■ **ASSIGNED TASK**: Give back, exactly as written, the lines from the beginning of the listing through the one that contains "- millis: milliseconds".

※ ※ ※

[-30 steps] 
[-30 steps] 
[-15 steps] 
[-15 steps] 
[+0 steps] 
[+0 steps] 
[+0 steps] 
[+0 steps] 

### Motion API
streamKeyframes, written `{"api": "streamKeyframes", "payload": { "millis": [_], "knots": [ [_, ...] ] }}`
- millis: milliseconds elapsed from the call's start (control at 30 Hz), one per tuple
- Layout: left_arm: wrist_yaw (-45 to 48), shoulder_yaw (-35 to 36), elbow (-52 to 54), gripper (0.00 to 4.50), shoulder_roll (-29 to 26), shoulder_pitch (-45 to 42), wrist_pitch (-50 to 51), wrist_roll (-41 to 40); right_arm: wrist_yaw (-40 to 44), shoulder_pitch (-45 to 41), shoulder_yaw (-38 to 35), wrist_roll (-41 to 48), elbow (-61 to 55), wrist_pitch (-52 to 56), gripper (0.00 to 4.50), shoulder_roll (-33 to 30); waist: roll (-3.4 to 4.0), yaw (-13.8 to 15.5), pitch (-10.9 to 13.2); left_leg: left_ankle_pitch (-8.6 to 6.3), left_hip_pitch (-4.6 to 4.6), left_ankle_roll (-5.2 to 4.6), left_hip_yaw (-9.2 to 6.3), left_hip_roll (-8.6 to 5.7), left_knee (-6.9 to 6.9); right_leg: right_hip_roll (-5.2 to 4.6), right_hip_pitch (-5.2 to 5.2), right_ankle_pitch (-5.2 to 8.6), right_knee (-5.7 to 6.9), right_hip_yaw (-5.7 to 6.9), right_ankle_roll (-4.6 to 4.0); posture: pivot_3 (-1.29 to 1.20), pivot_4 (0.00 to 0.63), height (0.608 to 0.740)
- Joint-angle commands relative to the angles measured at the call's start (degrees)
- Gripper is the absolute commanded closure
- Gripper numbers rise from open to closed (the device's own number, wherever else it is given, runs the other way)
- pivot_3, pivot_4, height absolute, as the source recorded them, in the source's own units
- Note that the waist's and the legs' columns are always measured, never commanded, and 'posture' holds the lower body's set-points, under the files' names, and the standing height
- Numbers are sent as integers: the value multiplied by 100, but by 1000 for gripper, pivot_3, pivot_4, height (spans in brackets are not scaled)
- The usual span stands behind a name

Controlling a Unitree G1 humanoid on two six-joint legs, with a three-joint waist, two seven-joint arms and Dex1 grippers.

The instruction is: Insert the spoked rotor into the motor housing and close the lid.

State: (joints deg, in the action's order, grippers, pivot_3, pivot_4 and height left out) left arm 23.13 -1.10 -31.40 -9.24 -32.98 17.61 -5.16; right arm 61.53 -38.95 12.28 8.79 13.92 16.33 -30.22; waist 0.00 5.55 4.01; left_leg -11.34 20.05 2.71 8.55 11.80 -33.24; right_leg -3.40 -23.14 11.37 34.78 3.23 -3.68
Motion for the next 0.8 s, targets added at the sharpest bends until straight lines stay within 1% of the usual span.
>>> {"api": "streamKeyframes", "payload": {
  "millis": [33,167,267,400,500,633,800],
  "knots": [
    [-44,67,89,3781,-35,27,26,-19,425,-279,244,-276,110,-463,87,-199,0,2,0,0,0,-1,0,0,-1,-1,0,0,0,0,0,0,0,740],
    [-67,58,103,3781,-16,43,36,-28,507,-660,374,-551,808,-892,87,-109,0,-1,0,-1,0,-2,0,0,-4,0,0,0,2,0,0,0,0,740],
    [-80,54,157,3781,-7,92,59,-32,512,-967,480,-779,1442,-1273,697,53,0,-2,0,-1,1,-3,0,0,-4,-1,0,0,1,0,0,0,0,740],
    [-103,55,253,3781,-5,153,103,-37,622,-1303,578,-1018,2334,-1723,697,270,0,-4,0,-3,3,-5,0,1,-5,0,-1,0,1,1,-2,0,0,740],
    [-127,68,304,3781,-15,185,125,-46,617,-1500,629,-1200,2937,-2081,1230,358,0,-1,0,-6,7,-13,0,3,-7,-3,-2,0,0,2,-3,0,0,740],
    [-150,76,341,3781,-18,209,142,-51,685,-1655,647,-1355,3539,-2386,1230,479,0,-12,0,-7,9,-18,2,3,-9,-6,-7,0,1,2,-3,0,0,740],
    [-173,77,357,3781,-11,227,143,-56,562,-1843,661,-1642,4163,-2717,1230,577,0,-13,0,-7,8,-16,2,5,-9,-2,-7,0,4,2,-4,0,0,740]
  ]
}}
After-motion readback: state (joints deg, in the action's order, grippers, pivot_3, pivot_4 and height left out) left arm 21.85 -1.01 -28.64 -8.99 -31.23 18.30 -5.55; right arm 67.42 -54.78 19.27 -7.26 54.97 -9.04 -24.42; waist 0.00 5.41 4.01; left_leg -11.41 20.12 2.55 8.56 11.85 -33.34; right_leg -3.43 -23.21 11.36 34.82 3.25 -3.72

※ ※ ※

■ **WRITTEN SOLUTION**:
[-30 steps] 
[-30 steps] 
[-15 steps] 
[-15 steps] 
[+0 steps] 
[+0 steps] 
[+0 steps] 
[+0 steps] 

### Motion API
streamKeyframes, written `{"api": "streamKeyframes", "payload": { "millis": [_], "knots": [ [_, ...] ] }}`
- millis: milliseconds elapsed from the call's start (control at 30 Hz), one per tuple

What has been written completes the answer.